Sementara itu, seorang pejabat di Badan Keuangan dan Aset Daerah (BKAD) Kabupaten Sigi menjelaskan bahwa penundaan pembayaran tunjangan ASN Disdikbud merupakan bagian dari mekanisme penganggaran yang sah.
“Teknisnya sudah disampaikan oleh Disdikbud terkait penundaan. Dasarnya karena ada perubahan komponen tunjangan, khususnya tunjangan guru yang berubah ke tunjangan fungsional. Itu wajar dalam proses penganggaran,” jelasnya.
Ia menerangkan, dasar penganggaran selalu mengacu pada realisasi tahun sebelumnya, bahkan sudah dilebihkan dalam proyeksi. Namun perubahan tunjangan dan jumlah pegawai membuat alokasi tidak sesuai dengan kebutuhan aktual.
“Secara penganggaran dan sesuai ketentuan perundang-undangan, sudah diantisipasi dalam perubahan RKPD. Jadi APBD itu ditetapkan mulai dari RKPD perubahan, kemudian masuk ke KUA-PPAS, lalu ke APBD hingga penetapan. Sekarang ini masih proses penetapan APBD, jadi tidak ada cerita itu tidak dibayarkan,” ujarnya.
Lebih lanjut, pejabat tersebut menegaskan bahwa kondisi ini sesuai dengan Permendagri Nomor 77 Tahun 2020, yang mengatur tentang perubahan APBD akibat asumsi KUA yang tidak sesuai dengan perkembangan. Termasuk di antaranya keadaan yang menyebabkan harus dilakukan pergeseran anggaran antar-organisasi, antar-unit, antar-program, hingga antar-jenis belanja, serta penggunaan SiLPA tahun sebelumnya.

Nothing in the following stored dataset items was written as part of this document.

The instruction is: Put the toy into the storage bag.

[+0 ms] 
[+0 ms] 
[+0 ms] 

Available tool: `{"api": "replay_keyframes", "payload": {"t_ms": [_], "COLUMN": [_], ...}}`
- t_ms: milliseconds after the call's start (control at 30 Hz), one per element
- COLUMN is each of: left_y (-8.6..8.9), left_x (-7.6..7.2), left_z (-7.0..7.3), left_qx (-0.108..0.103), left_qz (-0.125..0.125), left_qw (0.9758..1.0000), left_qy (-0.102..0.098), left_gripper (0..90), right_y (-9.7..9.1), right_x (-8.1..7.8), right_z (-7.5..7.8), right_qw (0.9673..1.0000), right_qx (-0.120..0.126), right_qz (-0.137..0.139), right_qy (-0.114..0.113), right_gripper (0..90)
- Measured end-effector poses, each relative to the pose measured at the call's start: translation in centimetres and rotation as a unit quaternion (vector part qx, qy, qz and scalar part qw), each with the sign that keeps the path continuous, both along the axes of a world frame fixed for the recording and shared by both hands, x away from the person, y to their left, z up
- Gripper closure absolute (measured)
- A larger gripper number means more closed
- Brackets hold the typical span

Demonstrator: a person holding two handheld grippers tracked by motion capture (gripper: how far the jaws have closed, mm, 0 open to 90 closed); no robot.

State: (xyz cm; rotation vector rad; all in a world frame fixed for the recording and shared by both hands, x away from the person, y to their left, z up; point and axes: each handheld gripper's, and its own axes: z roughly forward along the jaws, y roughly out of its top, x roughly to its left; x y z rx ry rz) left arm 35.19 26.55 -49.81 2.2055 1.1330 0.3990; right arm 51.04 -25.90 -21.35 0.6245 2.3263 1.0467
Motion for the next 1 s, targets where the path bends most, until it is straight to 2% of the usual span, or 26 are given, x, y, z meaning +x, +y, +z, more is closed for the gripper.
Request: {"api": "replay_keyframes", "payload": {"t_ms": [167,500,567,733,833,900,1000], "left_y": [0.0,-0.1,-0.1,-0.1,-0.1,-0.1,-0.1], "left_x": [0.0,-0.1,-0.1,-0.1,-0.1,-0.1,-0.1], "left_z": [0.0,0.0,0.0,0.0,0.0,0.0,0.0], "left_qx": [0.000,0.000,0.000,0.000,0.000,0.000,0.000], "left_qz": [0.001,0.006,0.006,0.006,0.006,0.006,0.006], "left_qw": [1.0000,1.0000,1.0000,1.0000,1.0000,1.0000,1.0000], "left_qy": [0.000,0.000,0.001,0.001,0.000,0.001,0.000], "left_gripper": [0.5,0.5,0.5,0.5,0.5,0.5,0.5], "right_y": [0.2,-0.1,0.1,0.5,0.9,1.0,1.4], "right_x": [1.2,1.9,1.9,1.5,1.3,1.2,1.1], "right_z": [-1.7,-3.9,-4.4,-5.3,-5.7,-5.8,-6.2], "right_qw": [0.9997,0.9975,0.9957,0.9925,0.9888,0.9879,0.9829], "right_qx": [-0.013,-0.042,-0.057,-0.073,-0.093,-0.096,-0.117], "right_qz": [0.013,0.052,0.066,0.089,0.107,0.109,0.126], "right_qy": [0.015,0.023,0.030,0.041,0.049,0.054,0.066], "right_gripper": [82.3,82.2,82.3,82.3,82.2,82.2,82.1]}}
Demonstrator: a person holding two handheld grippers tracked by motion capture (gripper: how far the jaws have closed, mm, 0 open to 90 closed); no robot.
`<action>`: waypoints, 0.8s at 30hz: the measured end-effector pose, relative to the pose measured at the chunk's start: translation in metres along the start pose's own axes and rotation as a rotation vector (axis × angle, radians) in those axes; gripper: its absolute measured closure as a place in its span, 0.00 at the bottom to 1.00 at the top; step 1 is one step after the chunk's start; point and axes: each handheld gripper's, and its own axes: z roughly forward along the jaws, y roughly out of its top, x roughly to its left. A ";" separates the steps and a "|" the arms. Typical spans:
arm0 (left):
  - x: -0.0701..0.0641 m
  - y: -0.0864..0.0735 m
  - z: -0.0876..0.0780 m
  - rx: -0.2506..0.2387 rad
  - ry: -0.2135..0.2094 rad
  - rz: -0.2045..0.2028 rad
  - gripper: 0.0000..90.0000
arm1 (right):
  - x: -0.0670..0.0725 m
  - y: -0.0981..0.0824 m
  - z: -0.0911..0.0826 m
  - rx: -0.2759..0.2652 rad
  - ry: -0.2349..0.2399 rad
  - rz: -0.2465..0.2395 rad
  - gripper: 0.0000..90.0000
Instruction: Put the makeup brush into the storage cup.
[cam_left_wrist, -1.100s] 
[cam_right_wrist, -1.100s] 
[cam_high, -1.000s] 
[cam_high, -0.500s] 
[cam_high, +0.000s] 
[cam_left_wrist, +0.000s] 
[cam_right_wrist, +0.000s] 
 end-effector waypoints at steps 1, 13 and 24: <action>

“Jadi secara aturan, tidak ada masalah. Hak pegawai tetap akan dibayarkan, hanya prosesnya menunggu penetapan perubahan APBD,” pungkasnya.
Saat berita ini diturunkan, Kepala BKAD Sigi belum bisa dimintai keterangan karena sedang menerima tamu di ruang kerjanya, menurut keterangan stafnya.